Zurich's public digital infrastructure is carrying a problem that has quietly ballooned over the past decade: municipal image databases, cantonal archives and university repositories are riddled with duplicate photographs, scanned documents and visual records that nobody has systematically cleared out. Archivists and computer scientists now say the redundancy is no longer a minor inconvenience — it is costing real storage budget and undermining the reliability of search results across platforms used by journalists, planners and researchers alike.
The issue has gained urgency in 2026 partly because the City of Zurich's five-year digital transformation programme, launched under the Stadtrat's administrative modernisation framework in 2023, is entering its review phase this autumn. Officials responsible for that programme have indicated that deduplication — automatically identifying and removing near-identical image files — is among the technical tasks flagged for resolution before the programme's 2027 target date.
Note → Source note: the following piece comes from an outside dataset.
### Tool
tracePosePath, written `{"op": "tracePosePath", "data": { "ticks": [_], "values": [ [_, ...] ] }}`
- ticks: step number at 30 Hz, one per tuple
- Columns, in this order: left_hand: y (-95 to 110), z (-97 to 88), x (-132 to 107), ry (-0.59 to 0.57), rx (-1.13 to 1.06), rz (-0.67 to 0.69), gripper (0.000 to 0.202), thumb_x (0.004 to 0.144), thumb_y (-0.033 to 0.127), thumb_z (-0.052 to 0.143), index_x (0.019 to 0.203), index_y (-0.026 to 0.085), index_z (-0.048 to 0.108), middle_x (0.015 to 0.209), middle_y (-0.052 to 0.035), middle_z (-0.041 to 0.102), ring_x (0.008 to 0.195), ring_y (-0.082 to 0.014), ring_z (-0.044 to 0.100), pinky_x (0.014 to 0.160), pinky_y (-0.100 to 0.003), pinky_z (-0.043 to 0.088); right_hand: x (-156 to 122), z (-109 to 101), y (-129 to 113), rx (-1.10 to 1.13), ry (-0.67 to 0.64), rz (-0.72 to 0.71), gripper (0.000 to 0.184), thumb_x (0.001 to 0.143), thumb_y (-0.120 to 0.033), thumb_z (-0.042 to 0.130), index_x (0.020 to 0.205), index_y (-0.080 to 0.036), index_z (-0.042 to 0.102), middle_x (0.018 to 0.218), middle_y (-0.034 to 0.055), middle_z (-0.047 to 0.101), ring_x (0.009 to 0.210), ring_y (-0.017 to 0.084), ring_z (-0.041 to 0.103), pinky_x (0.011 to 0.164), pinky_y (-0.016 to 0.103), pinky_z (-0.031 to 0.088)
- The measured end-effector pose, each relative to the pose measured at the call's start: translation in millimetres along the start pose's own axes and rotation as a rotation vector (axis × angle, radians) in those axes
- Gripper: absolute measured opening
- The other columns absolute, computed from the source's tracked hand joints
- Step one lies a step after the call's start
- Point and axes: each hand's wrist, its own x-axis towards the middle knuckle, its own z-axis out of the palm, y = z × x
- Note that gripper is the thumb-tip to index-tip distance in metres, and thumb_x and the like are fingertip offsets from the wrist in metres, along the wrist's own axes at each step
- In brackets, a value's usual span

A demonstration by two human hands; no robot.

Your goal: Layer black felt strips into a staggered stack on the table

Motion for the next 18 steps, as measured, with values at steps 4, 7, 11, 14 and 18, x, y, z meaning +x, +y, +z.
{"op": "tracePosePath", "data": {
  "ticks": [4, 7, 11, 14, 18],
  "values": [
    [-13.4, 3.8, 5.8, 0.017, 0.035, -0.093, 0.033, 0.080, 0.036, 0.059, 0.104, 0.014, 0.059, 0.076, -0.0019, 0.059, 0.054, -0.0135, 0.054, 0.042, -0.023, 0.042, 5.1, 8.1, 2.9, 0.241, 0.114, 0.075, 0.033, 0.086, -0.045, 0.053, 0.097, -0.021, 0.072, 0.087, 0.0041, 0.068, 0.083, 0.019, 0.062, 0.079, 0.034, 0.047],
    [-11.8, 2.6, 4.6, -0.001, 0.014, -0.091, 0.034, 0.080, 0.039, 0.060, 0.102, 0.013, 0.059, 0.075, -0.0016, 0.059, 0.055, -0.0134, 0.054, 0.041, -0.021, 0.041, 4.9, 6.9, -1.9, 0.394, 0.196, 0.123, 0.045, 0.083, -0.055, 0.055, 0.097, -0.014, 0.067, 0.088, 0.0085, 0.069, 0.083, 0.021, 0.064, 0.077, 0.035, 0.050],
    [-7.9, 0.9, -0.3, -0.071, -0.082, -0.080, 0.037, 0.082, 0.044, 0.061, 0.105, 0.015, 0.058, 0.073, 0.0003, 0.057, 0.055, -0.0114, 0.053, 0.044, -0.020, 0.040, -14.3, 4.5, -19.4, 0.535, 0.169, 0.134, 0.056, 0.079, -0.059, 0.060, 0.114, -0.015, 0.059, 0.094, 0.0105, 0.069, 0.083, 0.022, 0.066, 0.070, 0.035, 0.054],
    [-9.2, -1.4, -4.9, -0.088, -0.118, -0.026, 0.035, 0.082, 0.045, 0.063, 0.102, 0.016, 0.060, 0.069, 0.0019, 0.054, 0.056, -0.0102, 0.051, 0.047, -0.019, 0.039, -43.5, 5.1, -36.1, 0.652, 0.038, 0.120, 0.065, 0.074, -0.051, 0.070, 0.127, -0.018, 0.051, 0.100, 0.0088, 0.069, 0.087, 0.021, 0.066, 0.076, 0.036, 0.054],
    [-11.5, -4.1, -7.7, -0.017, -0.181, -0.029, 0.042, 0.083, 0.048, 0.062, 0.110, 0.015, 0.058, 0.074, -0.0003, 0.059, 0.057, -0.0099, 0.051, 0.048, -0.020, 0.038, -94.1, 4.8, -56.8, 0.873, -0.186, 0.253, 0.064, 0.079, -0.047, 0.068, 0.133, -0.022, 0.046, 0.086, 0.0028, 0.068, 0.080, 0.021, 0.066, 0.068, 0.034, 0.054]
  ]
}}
What the Experts Are Saying
At ETH Zurich, researchers in the Data Analytics Lab on Rämistrasse have been developing hash-based and perceptual-similarity tools capable of scanning large image collections and flagging duplicates for human review. The work is not purely academic. The lab has collaborated with the Zentralbibliothek Zürich on a pilot project that, according to the library's published project documentation, tested deduplication methods on a subset of its historical photograph collection housed in the Predigerplatz building. The library holds more than 130,000 digitised photographic items.
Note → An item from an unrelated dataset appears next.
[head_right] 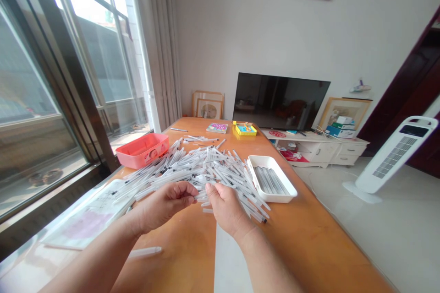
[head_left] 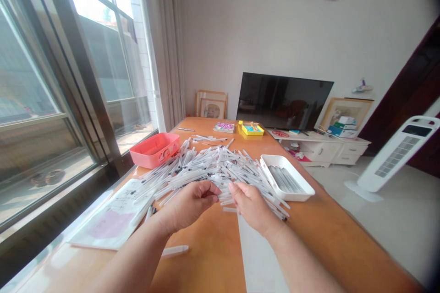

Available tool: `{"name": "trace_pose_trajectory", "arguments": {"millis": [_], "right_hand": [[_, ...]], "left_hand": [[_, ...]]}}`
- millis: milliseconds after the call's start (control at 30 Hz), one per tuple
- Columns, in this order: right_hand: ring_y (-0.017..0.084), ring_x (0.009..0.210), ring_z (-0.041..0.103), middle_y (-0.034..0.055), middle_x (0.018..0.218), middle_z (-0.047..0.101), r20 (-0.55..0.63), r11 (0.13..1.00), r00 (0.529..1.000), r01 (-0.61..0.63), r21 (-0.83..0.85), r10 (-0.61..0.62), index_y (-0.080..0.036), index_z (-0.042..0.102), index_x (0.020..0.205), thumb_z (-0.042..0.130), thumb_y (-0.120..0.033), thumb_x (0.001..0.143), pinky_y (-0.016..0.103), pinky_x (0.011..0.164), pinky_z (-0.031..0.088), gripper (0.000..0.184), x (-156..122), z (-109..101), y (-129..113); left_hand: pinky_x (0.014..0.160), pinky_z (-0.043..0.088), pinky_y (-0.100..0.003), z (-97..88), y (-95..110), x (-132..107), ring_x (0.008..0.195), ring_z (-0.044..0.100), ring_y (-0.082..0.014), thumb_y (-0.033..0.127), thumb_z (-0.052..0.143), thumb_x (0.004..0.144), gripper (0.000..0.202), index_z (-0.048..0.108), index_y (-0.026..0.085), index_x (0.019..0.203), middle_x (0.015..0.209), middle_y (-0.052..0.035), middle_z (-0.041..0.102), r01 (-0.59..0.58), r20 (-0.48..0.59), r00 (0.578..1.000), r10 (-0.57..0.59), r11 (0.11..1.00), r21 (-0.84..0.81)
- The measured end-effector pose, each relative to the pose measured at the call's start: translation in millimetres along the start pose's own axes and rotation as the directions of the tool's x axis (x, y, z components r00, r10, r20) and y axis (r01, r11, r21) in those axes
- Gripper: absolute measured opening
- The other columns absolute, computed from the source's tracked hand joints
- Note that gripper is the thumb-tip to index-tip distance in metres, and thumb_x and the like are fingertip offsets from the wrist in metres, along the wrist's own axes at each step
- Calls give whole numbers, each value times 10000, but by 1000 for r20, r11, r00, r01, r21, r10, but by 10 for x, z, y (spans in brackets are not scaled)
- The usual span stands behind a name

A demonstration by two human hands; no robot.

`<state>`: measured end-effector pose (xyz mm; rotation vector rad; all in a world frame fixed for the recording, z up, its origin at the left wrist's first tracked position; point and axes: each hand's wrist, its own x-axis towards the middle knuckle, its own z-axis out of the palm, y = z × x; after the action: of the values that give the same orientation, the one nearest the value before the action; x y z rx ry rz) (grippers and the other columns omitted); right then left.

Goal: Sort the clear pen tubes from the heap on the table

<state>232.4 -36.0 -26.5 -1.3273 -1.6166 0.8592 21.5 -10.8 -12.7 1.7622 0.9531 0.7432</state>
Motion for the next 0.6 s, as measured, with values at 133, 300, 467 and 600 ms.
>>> {"name": "trace_pose_trajectory", "arguments": {"millis": [133,300,467,600], "right_hand": [[158,590,478,-20,598,507,-42,999,999,32,-23,-33,-223,491,696,374,-601,987,291,569,360,491,-20,-42,-78],[140,594,442,-35,619,493,-36,986,991,123,-114,-128,-218,481,721,437,-539,986,272,557,327,418,-47,-38,-82],[139,577,434,-37,592,470,-55,989,995,71,-131,-79,-214,480,709,423,-573,980,266,535,302,454,-14,-1,11],[140,574,424,-38,585,452,-76,994,996,48,-102,-56,-213,474,699,411,-581,977,262,531,300,465,10,19,47]], "left_hand": [[728,429,-283,-16,18,-7,809,572,-179,389,629,871,221,679,206,984,852,-24,655,33,11,999,-33,999,-17],[716,423,-277,-19,-24,-6,791,559,-170,379,619,878,211,674,200,976,853,-25,649,25,11,1000,-25,1000,16],[680,416,-272,17,45,-2,776,564,-177,331,562,895,193,676,196,973,867,-36,671,-55,1,998,55,989,138],[679,418,-279,59,138,-17,760,571,-187,291,509,899,200,690,209,924,823,-34,672,-114,-73,988,140,952,283]]}}
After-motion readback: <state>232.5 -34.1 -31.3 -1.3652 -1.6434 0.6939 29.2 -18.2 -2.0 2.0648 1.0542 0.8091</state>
The core technical debate among specialists is whether fully automated deletion is safe or whether a human archivist must approve every removal. Automated systems can achieve very high accuracy on exact duplicates — two files that are bit-for-bit identical — but near-duplicates, such as two scans of the same 19th-century print made at slightly different resolutions, require judgment calls about which version to keep. Archivists at the Stadtarchiv Zürich on Neumarkt have publicly noted in their annual reporting that any deletion of historical visual records requires documented sign-off under cantonal records law.
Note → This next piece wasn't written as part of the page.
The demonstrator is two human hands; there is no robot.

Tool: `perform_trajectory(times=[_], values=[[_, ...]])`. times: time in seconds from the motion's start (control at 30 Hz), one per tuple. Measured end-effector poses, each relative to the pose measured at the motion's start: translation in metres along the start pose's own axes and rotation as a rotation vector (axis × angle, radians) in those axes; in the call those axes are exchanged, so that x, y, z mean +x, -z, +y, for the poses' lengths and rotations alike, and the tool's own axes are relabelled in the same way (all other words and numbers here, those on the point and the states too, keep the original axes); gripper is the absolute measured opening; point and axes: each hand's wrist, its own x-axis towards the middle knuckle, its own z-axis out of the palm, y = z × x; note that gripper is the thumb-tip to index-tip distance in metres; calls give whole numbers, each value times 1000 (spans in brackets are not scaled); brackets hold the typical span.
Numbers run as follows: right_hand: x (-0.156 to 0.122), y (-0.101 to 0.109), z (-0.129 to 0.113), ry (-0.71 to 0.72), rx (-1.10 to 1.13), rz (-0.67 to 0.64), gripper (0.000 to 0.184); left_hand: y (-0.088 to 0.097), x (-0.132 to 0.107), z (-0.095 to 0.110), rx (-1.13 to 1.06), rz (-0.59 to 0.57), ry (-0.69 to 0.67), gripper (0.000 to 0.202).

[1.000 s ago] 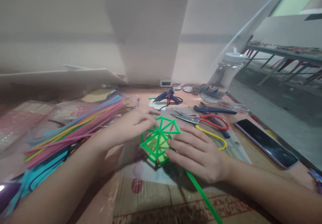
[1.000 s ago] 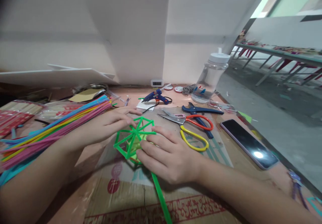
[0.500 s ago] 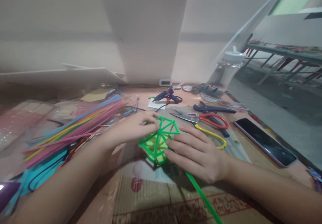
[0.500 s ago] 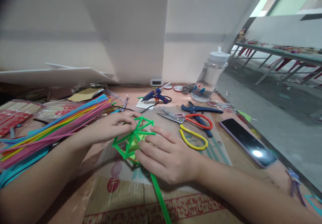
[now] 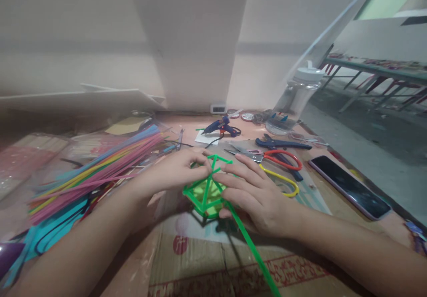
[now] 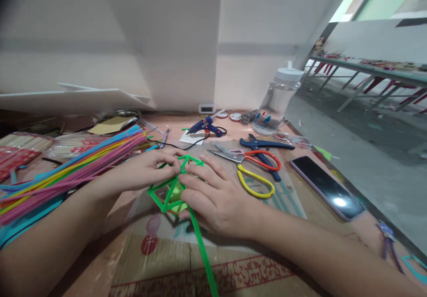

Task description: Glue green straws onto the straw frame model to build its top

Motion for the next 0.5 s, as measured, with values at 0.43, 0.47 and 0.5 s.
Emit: perform_trajectory(times=[0.43, 0.47, 0.5], values=[[5, 3, -2, 13, -12, -82, 18, 1, -1, 3, 2, -9, -23, 29], [5, 2, -2, 14, -12, -85, 18, 1, -2, 3, 6, -8, -22, 29], [5, 2, -2, 14, -11, -88, 18, 1, -2, 3, 9, -6, -18, 29]])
The Swiss Federal Archives in Bern set a relevant precedent in 2024 when it published deduplication guidelines recommending a tiered approach: automated flagging, archival review, and a minimum 90-day hold period before permanent deletion. Zurich's cantonal IT office, the Amt für Informatik, has been studying whether those federal guidelines can be adapted for municipal use.
Cost, Housing Data and the Practical Stakes
The stakes are not abstract. Zurich's chronic Wohnungsnot housing shortage means that planning databases — which include aerial photographs, building survey images and architectural drawings — are under constant pressure from new construction and rezoning activity in districts such as Altstetten and Oerlikon. Planners relying on those databases need clean, deduplicated records to make fast decisions. A report presented to the Gemeinderat last year cited storage costs for the city's central document management system as one of the fastest-growing items in the IT budget, though specific figures were not made public at that session.
Private-sector pressure is also shaping the conversation. Zurich-based financial institutions managing their own compliance image archives — a category that grew substantially after the UBS absorption of Credit Suisse in 2023 — have separately been working through deduplication projects on internal document stores. That work has created a small but growing pool of local technical expertise that municipal archivists say they are watching closely.
For ordinary residents and small organisations, the practical advice from digital archiving specialists is consistent: do not wait for a top-down mandate. Institutions managing their own image collections — whether a neighbourhood association in Seefeld or a cultural venue like the Museum Rietberg — can run open-source perceptual hashing tools such as digiKam or ImageDuplicateFinder on their own servers before any centralised standard is finalised. The cost of storage in Zurich's commercial cloud market, currently around CHF 0.02 per gigabyte per month for standard tiers, makes the business case for early action straightforward. The alternative, specialists warn, is inheriting a backlog that only compounds as image collections continue to grow.